[Records from a data collection]

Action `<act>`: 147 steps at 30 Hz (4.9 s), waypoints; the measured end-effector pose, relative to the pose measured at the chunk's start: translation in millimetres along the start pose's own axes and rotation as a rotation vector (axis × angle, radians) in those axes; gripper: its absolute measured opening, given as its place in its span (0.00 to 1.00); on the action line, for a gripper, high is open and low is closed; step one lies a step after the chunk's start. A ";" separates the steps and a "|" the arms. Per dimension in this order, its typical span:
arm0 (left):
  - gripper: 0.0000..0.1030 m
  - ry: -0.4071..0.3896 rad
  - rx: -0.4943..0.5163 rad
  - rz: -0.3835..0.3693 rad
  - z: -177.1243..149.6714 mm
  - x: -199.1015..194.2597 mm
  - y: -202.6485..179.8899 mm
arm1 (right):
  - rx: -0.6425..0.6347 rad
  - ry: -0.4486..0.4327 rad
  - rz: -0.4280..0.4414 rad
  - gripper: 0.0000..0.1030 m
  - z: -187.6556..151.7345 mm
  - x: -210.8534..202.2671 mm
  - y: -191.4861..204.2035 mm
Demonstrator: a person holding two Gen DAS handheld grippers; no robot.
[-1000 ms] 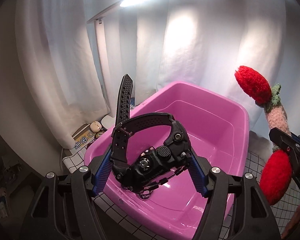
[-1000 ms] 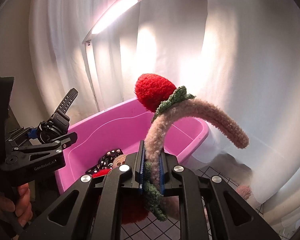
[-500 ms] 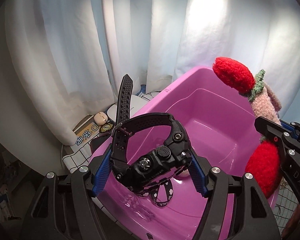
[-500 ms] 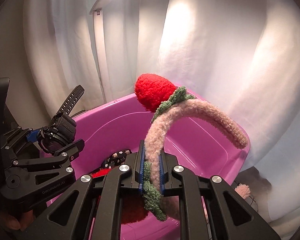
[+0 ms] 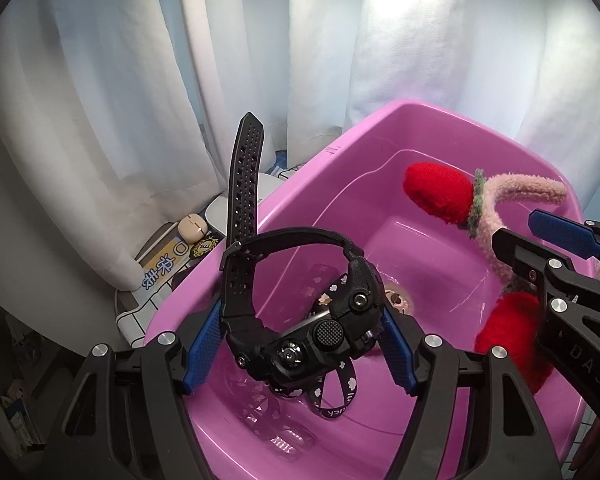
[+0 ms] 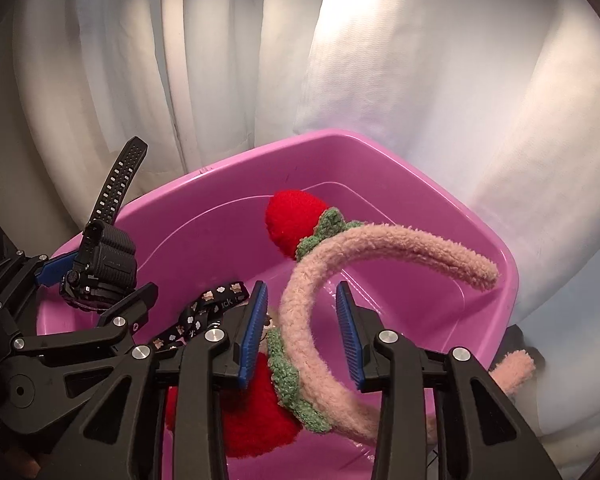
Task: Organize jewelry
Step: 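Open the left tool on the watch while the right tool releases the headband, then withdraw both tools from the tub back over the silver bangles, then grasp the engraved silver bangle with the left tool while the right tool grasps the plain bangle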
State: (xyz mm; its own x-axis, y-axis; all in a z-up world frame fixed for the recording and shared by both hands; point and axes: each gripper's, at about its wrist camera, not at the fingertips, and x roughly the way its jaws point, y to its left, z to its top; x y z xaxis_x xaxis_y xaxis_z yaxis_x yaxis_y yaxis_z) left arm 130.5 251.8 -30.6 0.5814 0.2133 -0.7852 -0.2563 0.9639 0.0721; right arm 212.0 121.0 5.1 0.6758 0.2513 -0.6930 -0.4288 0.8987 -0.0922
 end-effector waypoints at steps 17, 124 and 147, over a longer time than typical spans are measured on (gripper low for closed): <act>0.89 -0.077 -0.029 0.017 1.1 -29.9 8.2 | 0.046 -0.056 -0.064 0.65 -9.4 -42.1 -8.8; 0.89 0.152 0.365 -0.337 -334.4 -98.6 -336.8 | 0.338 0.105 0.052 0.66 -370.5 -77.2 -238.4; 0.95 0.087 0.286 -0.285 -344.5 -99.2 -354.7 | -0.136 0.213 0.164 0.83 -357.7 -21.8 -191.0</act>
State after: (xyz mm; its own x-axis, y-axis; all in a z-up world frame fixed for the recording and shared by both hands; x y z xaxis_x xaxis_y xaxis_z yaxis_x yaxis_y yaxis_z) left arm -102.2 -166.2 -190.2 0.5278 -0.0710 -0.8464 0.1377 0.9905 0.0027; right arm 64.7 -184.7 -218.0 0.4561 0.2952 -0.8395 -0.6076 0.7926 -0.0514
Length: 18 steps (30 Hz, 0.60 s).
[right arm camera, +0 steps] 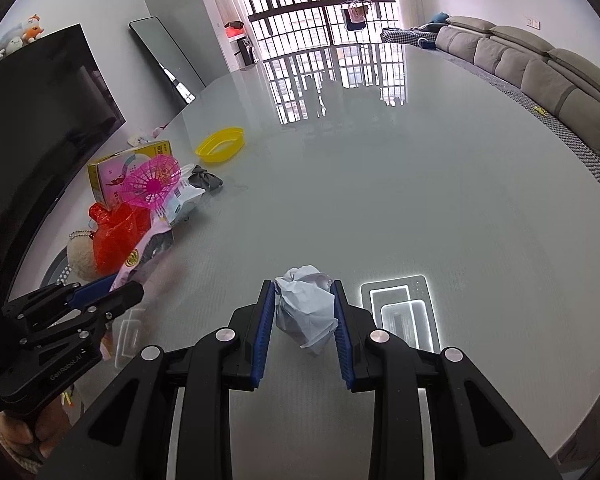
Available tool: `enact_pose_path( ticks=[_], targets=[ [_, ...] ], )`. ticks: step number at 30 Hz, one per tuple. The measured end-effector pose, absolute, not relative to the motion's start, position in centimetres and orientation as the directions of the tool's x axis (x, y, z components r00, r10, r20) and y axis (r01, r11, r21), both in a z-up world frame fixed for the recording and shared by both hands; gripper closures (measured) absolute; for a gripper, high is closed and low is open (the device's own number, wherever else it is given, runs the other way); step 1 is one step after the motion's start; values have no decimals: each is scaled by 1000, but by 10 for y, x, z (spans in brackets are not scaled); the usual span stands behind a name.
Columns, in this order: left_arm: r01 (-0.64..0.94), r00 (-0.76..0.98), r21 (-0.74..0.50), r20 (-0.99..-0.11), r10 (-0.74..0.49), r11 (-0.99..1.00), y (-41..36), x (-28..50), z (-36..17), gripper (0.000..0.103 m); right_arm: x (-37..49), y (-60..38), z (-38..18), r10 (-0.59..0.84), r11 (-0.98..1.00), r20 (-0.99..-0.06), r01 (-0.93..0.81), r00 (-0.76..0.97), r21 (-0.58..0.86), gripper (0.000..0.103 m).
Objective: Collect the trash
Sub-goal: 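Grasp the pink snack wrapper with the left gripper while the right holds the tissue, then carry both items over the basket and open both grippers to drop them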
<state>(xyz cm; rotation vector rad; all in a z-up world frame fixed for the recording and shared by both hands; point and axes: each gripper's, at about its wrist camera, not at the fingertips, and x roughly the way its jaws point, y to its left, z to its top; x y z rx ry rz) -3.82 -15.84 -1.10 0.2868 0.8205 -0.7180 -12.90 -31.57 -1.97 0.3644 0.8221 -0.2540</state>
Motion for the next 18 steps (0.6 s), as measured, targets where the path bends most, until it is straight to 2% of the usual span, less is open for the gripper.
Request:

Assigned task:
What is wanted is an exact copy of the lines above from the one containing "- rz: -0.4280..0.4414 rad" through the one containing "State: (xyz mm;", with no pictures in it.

Solved problem:
  - rz: -0.4280..0.4414 rad
  - gripper: 0.0000..0.1030 m
  - z: -187.6556..151.7345 mm
  - x: -210.8534..202.2671 mm
  - y: -191.4861..204.2035 mm
Demonstrator: a person holding two Gen DAS handheld grippers; no robot.
[-1000 ms] 
[-1000 ms] 
[-500 ms] 
[-500 ms] 
[+0 ms] 
[+0 ms] 
Task: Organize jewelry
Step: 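Open the left tool on the watch while the right tool releases the headband, then withdraw both tools from the tub back over the silver bangles, then grasp the engraved silver bangle with the left tool while the right tool grasps the plain bangle
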State: (xyz mm; its own x-axis, y-axis; all in a z-up world frame fixed for the recording and shared by both hands; point and axes: each gripper's, at about its wrist camera, not at the fingertips, and x roughly the way its jaws point, y to its left, z to its top; x y z xaxis_x xaxis_y xaxis_z yaxis_x yaxis_y yaxis_z) left arm 130.5 251.8 -30.6 0.5814 0.2133 -0.7852 -0.2563 0.9639 0.0721; right arm 212.0 121.0 5.1 0.6758 0.2513 -0.6930 -0.4288 0.8987 -0.0922

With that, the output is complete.